Exceptions for citizens of new EU states
Citizens of Romania and Bulgaria, where most Roma come from, need a work and residence permit to get a job in France, despite their being members of the EU. Exceptional regulations are in place for another two years for these two countries that joined the EU five years ago. The result is that Roma do not have access to every job and a potential employer must go through a complicated process to be able to employ a Roma.
So Radü keeps food on the table for his family by selling scrap metal. He drives his beat-up truck through the streets of Marseille from morning till evening, gathering anything he can sell later. After sundown, the Roma families often sit together in the dark, deliberating how life is to go on. But there's one thing they all agree on: "Living conditions in Romania are not as good for children as they are here," said the mother of a family of six. "We can offer our children a better life here."
More options in France
Radü was one of the poorest people in his village in Romania. He also had to work under the table there, but his job at a construction site still did not earn him enough to take care of his family.

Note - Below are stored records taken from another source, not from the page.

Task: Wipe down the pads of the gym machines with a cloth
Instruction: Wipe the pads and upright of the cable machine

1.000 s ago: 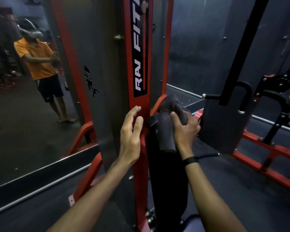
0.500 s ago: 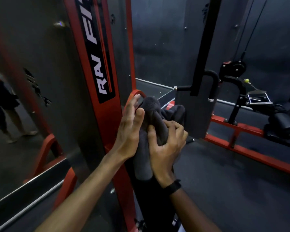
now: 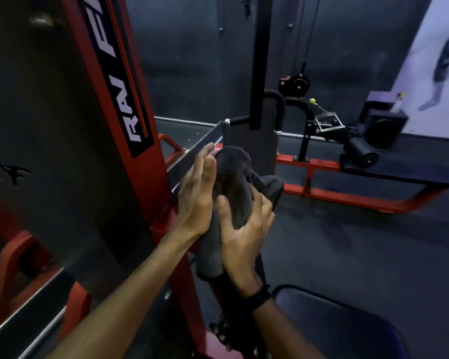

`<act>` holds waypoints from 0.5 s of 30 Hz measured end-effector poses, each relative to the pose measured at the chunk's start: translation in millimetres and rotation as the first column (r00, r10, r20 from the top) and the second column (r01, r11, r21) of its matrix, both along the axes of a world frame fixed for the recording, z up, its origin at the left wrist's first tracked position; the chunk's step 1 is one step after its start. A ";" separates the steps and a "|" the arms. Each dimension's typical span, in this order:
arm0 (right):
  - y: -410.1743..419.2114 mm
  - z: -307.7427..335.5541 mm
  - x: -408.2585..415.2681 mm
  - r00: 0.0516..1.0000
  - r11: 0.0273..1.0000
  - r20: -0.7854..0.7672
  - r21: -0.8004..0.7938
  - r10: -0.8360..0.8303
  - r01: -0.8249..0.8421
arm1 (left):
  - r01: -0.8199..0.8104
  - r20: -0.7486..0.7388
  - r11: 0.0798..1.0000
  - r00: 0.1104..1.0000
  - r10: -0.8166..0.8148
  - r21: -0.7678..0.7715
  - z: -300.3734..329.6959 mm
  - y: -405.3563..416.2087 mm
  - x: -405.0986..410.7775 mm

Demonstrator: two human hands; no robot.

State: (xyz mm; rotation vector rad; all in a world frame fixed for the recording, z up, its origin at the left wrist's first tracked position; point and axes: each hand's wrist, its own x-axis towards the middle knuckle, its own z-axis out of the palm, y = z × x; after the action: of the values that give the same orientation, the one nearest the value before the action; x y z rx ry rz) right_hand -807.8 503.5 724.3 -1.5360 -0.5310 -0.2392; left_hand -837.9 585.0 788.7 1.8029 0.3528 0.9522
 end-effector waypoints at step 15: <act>28.3 2.2 83.7 0.941 0.999 -0.338 -0.032 0.023 -0.036 | -0.128 -0.115 0.940 0.978 0.172 0.316 -3.1 -1.4 3.5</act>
State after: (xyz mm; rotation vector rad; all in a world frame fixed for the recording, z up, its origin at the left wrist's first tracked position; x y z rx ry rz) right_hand -724.1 531.8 726.4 -1.5632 -0.2867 0.0605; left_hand -834.4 583.6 785.6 2.1604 0.4563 1.0319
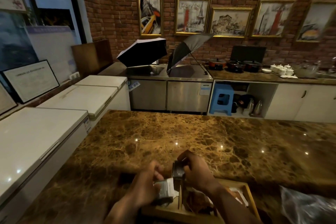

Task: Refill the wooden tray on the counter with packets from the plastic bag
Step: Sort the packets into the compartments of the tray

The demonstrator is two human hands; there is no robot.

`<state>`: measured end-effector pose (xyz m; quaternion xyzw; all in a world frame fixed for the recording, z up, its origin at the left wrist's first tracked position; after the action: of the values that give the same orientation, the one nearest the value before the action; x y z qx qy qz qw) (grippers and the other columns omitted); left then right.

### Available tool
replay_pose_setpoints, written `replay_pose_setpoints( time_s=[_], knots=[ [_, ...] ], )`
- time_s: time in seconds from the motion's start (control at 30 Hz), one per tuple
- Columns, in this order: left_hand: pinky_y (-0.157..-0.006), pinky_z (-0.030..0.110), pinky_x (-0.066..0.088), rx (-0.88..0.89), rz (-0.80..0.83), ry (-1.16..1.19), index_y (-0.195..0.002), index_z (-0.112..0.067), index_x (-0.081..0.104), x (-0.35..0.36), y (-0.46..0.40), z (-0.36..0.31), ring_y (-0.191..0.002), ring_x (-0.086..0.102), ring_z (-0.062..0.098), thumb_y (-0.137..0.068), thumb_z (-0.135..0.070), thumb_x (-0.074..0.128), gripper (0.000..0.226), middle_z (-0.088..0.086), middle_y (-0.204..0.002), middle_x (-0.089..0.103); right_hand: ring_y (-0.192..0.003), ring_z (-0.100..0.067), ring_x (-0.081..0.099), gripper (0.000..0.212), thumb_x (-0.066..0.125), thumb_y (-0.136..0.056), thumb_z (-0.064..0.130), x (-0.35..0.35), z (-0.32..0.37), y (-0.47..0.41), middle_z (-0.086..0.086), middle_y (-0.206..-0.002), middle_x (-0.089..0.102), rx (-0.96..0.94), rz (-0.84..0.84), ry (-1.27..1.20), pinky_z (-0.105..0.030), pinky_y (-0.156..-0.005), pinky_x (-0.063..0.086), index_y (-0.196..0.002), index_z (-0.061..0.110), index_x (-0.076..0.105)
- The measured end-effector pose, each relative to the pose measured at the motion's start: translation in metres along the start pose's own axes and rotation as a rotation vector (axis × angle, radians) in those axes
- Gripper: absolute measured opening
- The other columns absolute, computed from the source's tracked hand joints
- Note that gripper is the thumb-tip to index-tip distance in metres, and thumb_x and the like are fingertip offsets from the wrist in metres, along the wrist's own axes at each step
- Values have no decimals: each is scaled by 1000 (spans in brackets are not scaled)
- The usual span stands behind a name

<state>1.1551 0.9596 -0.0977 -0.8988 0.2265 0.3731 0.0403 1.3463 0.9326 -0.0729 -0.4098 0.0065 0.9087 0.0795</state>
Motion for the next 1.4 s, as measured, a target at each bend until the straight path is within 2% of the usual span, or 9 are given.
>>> replay_pose_setpoints(
  time_s=[0.13, 0.3, 0.4, 0.5, 0.67, 0.83, 1.0, 1.27, 1.4],
  knots=[
    [-75, 16, 44, 33, -36, -227, -99, -47, 44, 10, 13, -9, -93, 60, -1, -83, -13, 69, 44, -21, -107, 61, -100, -13, 65, 32, 54, -90, 1, -4, 2, 17, 2, -110, 68, -8, 2, -1, -36, -86, 59, -112, 23, 64],
    [-87, 24, 46, 176, -147, -318, -117, -42, 46, 1, 25, -16, -111, 54, 5, -87, -23, 66, 41, -22, -122, 52, -84, 2, 57, 32, 55, -91, -2, 6, 15, 23, 11, -102, 60, -46, 91, 6, -7, -71, 49, -113, 19, 64],
    [-90, 27, 47, 190, -166, -318, -115, -42, 46, -10, 27, -14, -114, 54, 7, -87, -31, 61, 34, -20, -120, 55, -100, -8, 61, 33, 61, -90, 1, 17, 23, 26, 4, -112, 65, -65, 148, -11, -20, -87, 54, -118, 18, 64],
    [-91, 28, 47, 179, -178, -344, -118, -46, 45, -21, 29, -9, -112, 52, 8, -89, -33, 61, 36, -19, -120, 55, -112, -14, 57, 36, 61, -92, 15, 21, 22, 30, 6, -126, 61, -48, 147, 110, -32, -97, 50, -125, 30, 59],
    [-104, 32, 39, 173, -199, -435, -136, -38, 46, -25, 29, -7, -124, 48, 14, -93, -47, 52, 44, -13, -136, 51, -126, -19, 45, 42, 51, -97, 44, 11, 14, 32, 5, -143, 47, -104, 86, 355, -34, -104, 42, -137, 34, 49],
    [-121, 34, 23, 110, -189, -467, -150, -36, 36, -11, 20, -11, -145, 30, 13, -94, -62, 48, 63, -12, -156, 37, -125, -19, 41, 56, 45, -91, 65, -6, -7, 39, 4, -144, 45, -15, 67, 447, -37, -102, 37, -141, 41, 39],
    [-122, 41, 24, 77, -169, -428, -152, -36, 31, 3, 1, -29, -147, 27, 17, -91, -71, 43, 72, -9, -158, 34, -143, -28, 31, 85, 31, -82, 84, -35, -31, 50, -4, -159, 32, 119, 39, 593, -48, -114, 31, -152, 36, 28],
    [-125, 46, 9, 111, -117, -549, -157, -42, 14, 30, -16, -76, -153, 14, 23, -82, -86, 26, 87, -5, -168, 16, -153, -27, 12, 98, 20, -69, 97, -94, -70, 72, -3, -168, 14, 212, -52, 551, -54, -122, 12, -153, 46, 17],
    [-123, 48, 13, 167, -151, -520, -156, -46, 11, 49, -22, -124, -153, 16, 22, -78, -87, 34, 91, -6, -167, 15, -153, -25, 10, 102, 20, -67, 99, -136, -92, 85, 0, -167, 15, 227, -105, 525, -51, -123, 10, -154, 47, 12]
  ],
)
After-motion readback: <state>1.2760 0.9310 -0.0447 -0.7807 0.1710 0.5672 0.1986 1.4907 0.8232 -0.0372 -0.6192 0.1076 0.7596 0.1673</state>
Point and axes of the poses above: each hand's wrist, its own y-axis away from the middle knuckle, its own x-axis out of the palm, z = x × y, the point moved 4 cm from there along -y, towards the middle knuckle
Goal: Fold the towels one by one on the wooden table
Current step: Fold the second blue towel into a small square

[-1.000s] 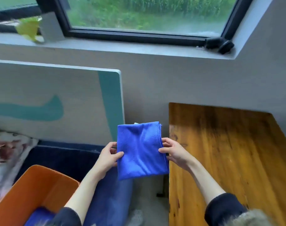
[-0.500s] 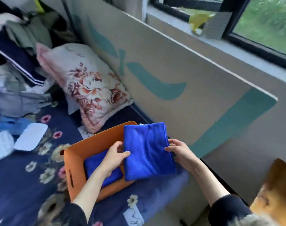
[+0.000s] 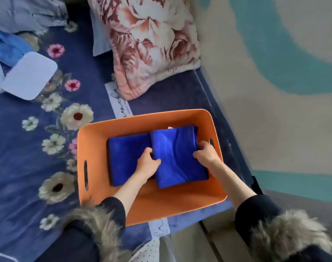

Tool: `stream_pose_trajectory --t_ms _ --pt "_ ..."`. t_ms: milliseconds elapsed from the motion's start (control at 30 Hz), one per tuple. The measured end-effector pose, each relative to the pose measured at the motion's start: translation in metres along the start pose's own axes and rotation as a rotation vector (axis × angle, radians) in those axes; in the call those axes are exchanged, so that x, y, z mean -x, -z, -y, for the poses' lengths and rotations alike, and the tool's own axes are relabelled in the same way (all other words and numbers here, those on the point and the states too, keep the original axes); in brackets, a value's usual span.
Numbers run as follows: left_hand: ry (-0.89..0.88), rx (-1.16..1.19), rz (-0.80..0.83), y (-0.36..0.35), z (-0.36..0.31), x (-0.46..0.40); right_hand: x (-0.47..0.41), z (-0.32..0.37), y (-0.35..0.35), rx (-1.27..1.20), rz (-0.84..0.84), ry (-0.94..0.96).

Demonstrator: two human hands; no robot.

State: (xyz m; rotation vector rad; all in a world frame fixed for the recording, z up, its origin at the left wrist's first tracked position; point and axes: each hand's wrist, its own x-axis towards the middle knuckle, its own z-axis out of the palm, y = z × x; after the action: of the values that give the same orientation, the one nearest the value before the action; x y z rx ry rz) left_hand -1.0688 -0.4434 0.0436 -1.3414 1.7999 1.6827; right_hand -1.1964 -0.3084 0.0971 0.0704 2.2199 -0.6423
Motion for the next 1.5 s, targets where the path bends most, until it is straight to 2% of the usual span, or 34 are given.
stream_pose_trajectory --t_ms 267,600,700,767,867,900,967,1067,1200,1333,1500 --pt "0.008 -0.091 -0.019 -0.028 0.027 -0.061 -0.057 -0.016 -0.039 0.231 -0.01 -0.003" --pt "-0.044 -0.143 -0.059 -0.031 0.039 -0.071 -0.064 -0.015 -0.053 0.322 -0.028 -0.049" --pt "-0.128 -0.245 -0.123 -0.029 0.039 -0.07 -0.06 -0.017 -0.06 0.405 -0.125 -0.019" --pt "-0.204 -0.365 -0.188 -0.027 0.04 -0.066 -0.055 -0.022 -0.066 0.557 -0.177 0.059" --pt "-0.431 -0.742 -0.267 -0.027 0.045 -0.061 -0.052 -0.037 -0.075 0.893 -0.16 0.308" --pt "-0.511 -0.846 -0.252 -0.029 0.048 -0.062 -0.053 -0.042 -0.077 1.0 -0.135 0.393" --pt "-0.569 -1.046 -0.113 -0.031 0.055 -0.068 -0.06 -0.05 -0.08 1.197 -0.079 0.483" --pt "-0.546 -1.217 -0.018 -0.029 0.067 -0.087 -0.081 -0.053 -0.08 1.356 0.013 0.429" --pt "-0.519 -1.242 0.007 -0.027 0.073 -0.103 -0.106 -0.057 -0.083 1.434 0.106 0.374" --pt "-0.483 -1.247 -0.003 -0.035 0.075 -0.108 -0.12 -0.063 -0.087 1.439 0.115 0.4" --pt "-0.43 -1.27 0.1 -0.032 0.067 -0.106 -0.11 -0.057 -0.088 1.385 0.154 0.37"
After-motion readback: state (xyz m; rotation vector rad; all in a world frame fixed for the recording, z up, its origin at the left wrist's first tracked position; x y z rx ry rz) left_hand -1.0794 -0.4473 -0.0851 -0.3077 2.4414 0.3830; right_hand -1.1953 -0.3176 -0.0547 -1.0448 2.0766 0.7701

He sometimes can't scrape enough together in France to buy groceries either, but there are still more opportunities and support here. He stays in close contact with Roma associations, and almost always has a back-up plan to keep his family afloat. "We find food, whose expiration date hasn't even expired, in grocery store dumpsters," Rüdu explained. "Sometimes I say that you can't even buy the things in Romania that people throw away here." Like fruit and vegetables, which the family could not afford in Romania.
While Radü's kids swing gaily on a construction they've built from some ropes and a chair, he contemplates how he could get enough money together for a house in Romania, should he have to return to his home country. After all, one never knows what could happen in France, or Europe in general, he noted. "Life is tough for us," Radü sighs. "But I have no other choice. If I want to get ahead, I have to be patient. One day, the laws will change."
France will have to repeal interim regulations for Romanians and Bulgarians in 2014. Then, Roma from these countries will be able to enjoy the same rights as other Europeans. Radü hopes then that his wish can come true: "I would like my family to be able to live like all the French do one day, after all, this country feels like home to me now."